School of Clinical Medicine, Yangzhou Polytechnic College, Yangzhou, 225000, China.
Heliyon. 2023 Jun 27;9(7):e17454. doi: 10.1016/j.heliyon.2023.e17454. eCollection 2023 Jul.
Ovarian cancer (OC) is a common tumor of the female reproductive system, while Alzheimer's disease (AD) is a prevalent neurodegenerative disease that primarily affects cognitive function in the elderly. Monocytes are immune cells in the blood that can enter tissues and transform into macrophages, thus participating in immune and inflammatory responses. Overall, monocytes may play an important role in Alzheimer's disease and ovarian cancer.
The CIBERSORT algorithm results indicate a potential crucial role of monocytes/macrophages in OC and AD. To identify monocyte marker genes, single-cell RNA-seq data of peripheral blood mononuclear cells (PBMCs) from OC and AD patients were analyzed. Enrichment analysis of various cell subpopulations was performed using the "irGSEA" R package. The estimation of cell cycle was conducted with the "tricycle" R package, and intercellular communication networks were analyzed using "CellChat". For 134 monocyte-associated genes (MRGs), bulk RNA-seq data from two diseased tissues were obtained. Cox regression analysis was employed to develop risk models, categorizing patients into high-risk (HR) and low-risk (LR) groups. The model's accuracy was validated using an external GEO cohort. The different risk groups were evaluated in terms of immune cell infiltration, mutational status, signaling pathways, immune checkpoint expression, and immunotherapy. To identify characteristic MRGs in AD, two machine learning algorithms, namely random forest and support vector machine (SVM), were utilized.

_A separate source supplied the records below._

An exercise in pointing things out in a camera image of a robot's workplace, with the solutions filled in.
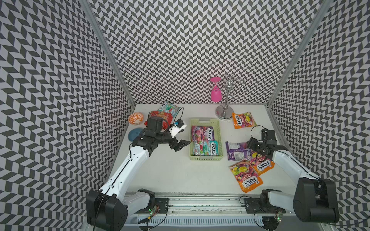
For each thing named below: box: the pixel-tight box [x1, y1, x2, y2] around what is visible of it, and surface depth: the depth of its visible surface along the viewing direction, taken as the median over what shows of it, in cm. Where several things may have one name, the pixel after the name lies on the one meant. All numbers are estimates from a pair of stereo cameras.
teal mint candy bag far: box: [157, 101, 181, 119], surface depth 114 cm
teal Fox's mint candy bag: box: [192, 140, 220, 157], surface depth 93 cm
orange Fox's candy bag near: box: [228, 161, 264, 193], surface depth 82 cm
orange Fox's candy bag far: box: [232, 111, 258, 129], surface depth 107 cm
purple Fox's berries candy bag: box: [191, 125, 215, 142], surface depth 100 cm
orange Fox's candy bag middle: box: [249, 151, 276, 176], surface depth 86 cm
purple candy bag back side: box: [225, 141, 252, 161], surface depth 92 cm

Based on Cox regression analysis, a risk model consisting of seven genes was developed in OC, indicating a better prognosis for patients in the LR group. The LR group had a higher tumor mutation burden, immune cell infiltration abundance, and immune checkpoint expression. The results of the TIDE algorithm and the IMvigor210 cohort showed that the LR group was more likely to benefit from immunotherapy. Finally, ZFP36L1 and AP1S2 were identified as characteristic MRGs affecting OC and AD progression.

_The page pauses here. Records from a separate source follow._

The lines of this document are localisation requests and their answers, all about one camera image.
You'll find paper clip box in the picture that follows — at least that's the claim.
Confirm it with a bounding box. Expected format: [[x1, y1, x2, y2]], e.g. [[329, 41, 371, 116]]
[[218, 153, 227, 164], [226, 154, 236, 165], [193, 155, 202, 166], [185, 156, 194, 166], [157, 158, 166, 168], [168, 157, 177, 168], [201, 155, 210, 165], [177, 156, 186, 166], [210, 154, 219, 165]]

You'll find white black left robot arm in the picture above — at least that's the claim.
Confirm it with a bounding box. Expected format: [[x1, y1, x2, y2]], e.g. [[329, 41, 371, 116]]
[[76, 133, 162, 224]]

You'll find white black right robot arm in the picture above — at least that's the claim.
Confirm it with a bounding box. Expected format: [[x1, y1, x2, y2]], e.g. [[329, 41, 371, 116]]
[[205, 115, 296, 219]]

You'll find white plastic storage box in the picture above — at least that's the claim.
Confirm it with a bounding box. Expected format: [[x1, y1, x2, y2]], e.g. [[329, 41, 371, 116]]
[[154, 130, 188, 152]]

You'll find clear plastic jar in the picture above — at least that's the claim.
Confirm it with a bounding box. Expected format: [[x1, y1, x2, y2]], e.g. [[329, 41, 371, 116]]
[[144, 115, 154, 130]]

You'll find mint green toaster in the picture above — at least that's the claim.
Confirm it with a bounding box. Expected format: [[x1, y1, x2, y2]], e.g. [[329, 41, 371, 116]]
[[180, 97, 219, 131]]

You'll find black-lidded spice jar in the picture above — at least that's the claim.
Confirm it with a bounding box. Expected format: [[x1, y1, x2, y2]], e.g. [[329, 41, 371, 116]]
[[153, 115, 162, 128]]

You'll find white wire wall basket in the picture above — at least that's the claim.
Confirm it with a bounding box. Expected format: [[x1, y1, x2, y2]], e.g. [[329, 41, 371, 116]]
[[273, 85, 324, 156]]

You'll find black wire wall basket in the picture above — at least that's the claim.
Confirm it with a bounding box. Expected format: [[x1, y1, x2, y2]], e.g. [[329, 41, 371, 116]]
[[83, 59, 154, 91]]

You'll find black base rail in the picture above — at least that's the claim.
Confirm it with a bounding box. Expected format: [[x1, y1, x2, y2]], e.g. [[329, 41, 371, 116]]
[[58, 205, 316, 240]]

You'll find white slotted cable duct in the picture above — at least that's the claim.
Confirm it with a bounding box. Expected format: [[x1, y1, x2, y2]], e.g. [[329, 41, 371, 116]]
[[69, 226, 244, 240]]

The risk profile containing seven genes identified in this study may help further guide clinical management and targeted therapy for OC. ZFP36L1 and AP1S2 may serve as biomarkers and new therapeutic targets for patients with OC and AD.

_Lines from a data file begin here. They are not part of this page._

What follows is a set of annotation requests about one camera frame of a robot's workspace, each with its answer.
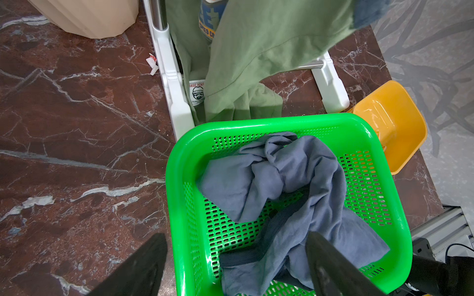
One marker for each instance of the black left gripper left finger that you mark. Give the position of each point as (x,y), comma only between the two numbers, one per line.
(141,274)

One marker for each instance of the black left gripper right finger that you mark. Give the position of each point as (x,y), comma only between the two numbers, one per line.
(332,274)

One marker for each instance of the blue-grey tank top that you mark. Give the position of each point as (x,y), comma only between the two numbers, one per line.
(273,168)

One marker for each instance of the olive green tank top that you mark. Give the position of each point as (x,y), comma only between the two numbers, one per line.
(232,46)

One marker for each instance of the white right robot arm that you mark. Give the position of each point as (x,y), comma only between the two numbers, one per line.
(453,277)

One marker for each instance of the green perforated plastic basket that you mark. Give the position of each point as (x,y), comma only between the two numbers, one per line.
(201,231)

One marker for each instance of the clothes rack with steel bars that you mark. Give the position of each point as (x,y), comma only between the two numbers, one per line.
(334,96)

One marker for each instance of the yellow plastic bin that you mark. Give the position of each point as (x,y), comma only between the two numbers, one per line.
(396,120)

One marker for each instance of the potted plant with white flowers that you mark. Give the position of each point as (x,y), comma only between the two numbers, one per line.
(92,19)

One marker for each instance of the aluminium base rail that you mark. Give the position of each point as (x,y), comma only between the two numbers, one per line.
(447,234)

卵巢癌(OC)是女性生殖系统常见肿瘤,而阿尔茨海默病(AD)是一种主要影响老年人认知功能的常见神经退行性疾病。单核细胞是血液中的免疫细胞,可进入组织并转变为巨噬细胞,从而参与免疫和炎症反应。总体而言,单核细胞可能在阿尔茨海默病和卵巢癌中发挥重要作用。
CIBERSORT算法结果表明单核细胞/巨噬细胞在OC和AD中可能起关键作用。为鉴定单核细胞标记基因,分析了OC和AD患者外周血单个核细胞(PBMC)的单细胞RNA测序数据。使用“irGSEA”R包对各种细胞亚群进行富集分析。用“tricycle”R包进行细胞周期估计,并使用“CellChat”分析细胞间通讯网络。获取了来自两种患病组织的134个单核细胞相关基因(MRG)的批量RNA测序数据。采用Cox回归分析建立风险模型,将患者分为高风险(HR)和低风险(LR)组。使用外部GEO队列验证模型的准确性。从免疫细胞浸润、突变状态、信号通路、免疫检查点表达和免疫治疗方面对不同风险组进行评估。为鉴定AD中的特征性MRG,利用了随机森林和支持向量机(SVM)这两种机器学习算法。
基于Cox回归分析,在OC中建立了一个由七个基因组成的风险模型,表明LR组患者预后较好。LR组具有更高的肿瘤突变负担、免疫细胞浸润丰度和免疫检查点表达。TIDE算法和IMvigor210队列的结果表明,LR组更可能从免疫治疗中获益。最后,鉴定出ZFP36L1和AP1S2为影响OC和AD进展的特征性MRG。
本研究鉴定出的包含七个基因的风险谱可能有助于进一步指导OC的临床管理和靶向治疗。ZFP36L1和AP1S2可能作为OC和AD患者的生物标志物及新的治疗靶点。